Family Involvement In Treatment Settings

In all of the above settings, patients should receive family therapy and education, addiction and recovery counseling, and psychiatric counseling. Special attention must be focused on the chronic and cyclical nature of addiction and mood disorders and the likelihood of relapse.

Manic patients’ uncontrolled grandiose behaviors have frequently caused their families great stress. Thus, family members need education about the nature of addiction, mania, and recovery. It is necessary for staff to ally with family members to ensure cooperation with treatment and reduce collusion between family members and the patient.

Similarly, the depressed patient is frequently seen as a family burden. Families need assistance to engage the depressed patient. The combination of depression and addiction can be very difficult for family members, and the challenges for the family must be considered.

Family and friends are often mistakenly afraid that they might exacerbate or aggravate depression or mania if they confront the dangerous and maladaptive behaviors and denial that result from addiction and mood disorders. Such fears are ungrounded. In fact, supportive intervention by the patient’s social network is helpful with respect to both disorders.

The patient’s family should be encouraged to confront the patient rather than remain reticent, and they should be coached to confront the patient in a supportive way. Support for and education of family members are necessary to encourage their constructive involvement and to help them avoid collusion in the patient’s drug-using behavior or denial of psychiatric disturbance.

Professional and Vocational Planning

While some patients with dual disorders have severe and poorly remitting mood and AOD disorders, most patients improve, especially with careful psychiatric treatment. Since these disorders are generally well controlled, patients can experience very high levels of vocational, social, and creative functioning. As a result, vocational planning should be long term and accentuate patient strengths.

AIDS and HIV Risk Reduction

Studies demonstrate that HIV/AIDS risk reduction measures can make a difference in the rate of HIV infection. Potential and actual risk behaviors that are identified in evaluation should be addressed by referral to specific educational, training, and intervention programs.
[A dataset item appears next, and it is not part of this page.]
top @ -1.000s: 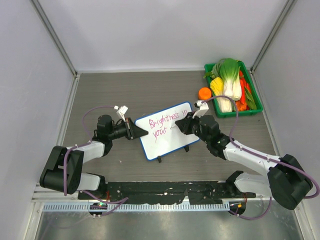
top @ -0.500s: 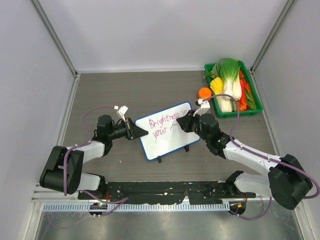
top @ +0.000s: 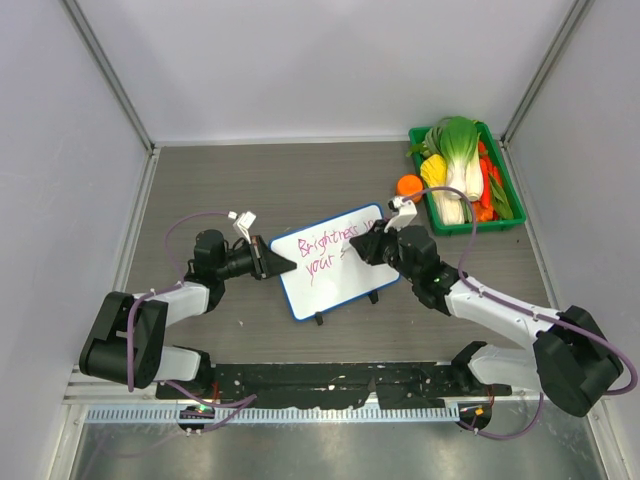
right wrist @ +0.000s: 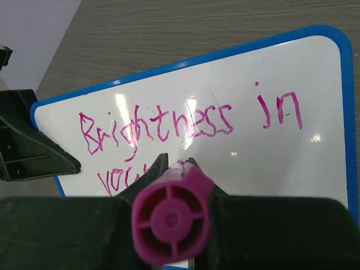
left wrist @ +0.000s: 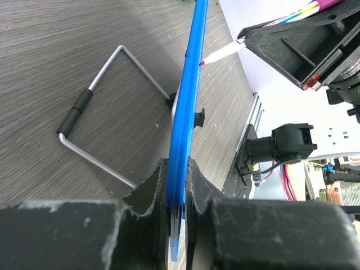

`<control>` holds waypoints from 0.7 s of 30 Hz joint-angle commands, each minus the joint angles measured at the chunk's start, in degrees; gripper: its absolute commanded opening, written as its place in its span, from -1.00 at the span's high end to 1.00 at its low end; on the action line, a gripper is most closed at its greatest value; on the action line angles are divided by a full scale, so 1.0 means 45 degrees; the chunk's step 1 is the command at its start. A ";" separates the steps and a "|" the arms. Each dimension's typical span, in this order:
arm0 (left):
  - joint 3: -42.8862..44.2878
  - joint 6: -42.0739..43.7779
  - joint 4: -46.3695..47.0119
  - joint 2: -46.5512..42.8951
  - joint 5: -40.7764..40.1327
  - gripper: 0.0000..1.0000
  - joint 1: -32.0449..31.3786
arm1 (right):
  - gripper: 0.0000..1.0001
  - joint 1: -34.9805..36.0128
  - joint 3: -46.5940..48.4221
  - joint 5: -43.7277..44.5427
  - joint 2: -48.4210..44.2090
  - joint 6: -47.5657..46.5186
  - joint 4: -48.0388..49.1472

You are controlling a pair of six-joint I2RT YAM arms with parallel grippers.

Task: Write a sentence on the whiteboard
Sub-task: Write with the whiteboard marker on the whiteboard.

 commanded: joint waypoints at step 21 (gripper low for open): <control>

Staff at these programs should be sensitive to patients’ cultural and ethnic backgrounds, and understand how these can influence AOD use, sexual behaviors, and patients’ receptivity to risk reduction measures. Programs should be proficient in communicating with patients using culturally sensitive language. However, the most culturally insensitive position is to avoid raising these issues out of fear or hesitancy.

With respect to risk reduction, special attention should be paid to the fact that, while depressed, many patients may be sexually abstinent, but this behavior may not reflect their typical behavior patterns. If patients are assessed while they are depressed, they should be asked to describe their sexual behavior during times when not depressed, or perhaps they should be assessed when they are not depressed. Mania and active AOD use markedly elevate the potential for high-risk behaviors and should be seen as extremely dangerous situations for the transmission of HIV and other sexually transmitted diseases.

HIV counseling and testing is appropriate and advisable for patients with coexisting AOD and mood disorders. There is no evidence that people with mood disorders become suicidal or experience thought disorganization in response to HIV testing.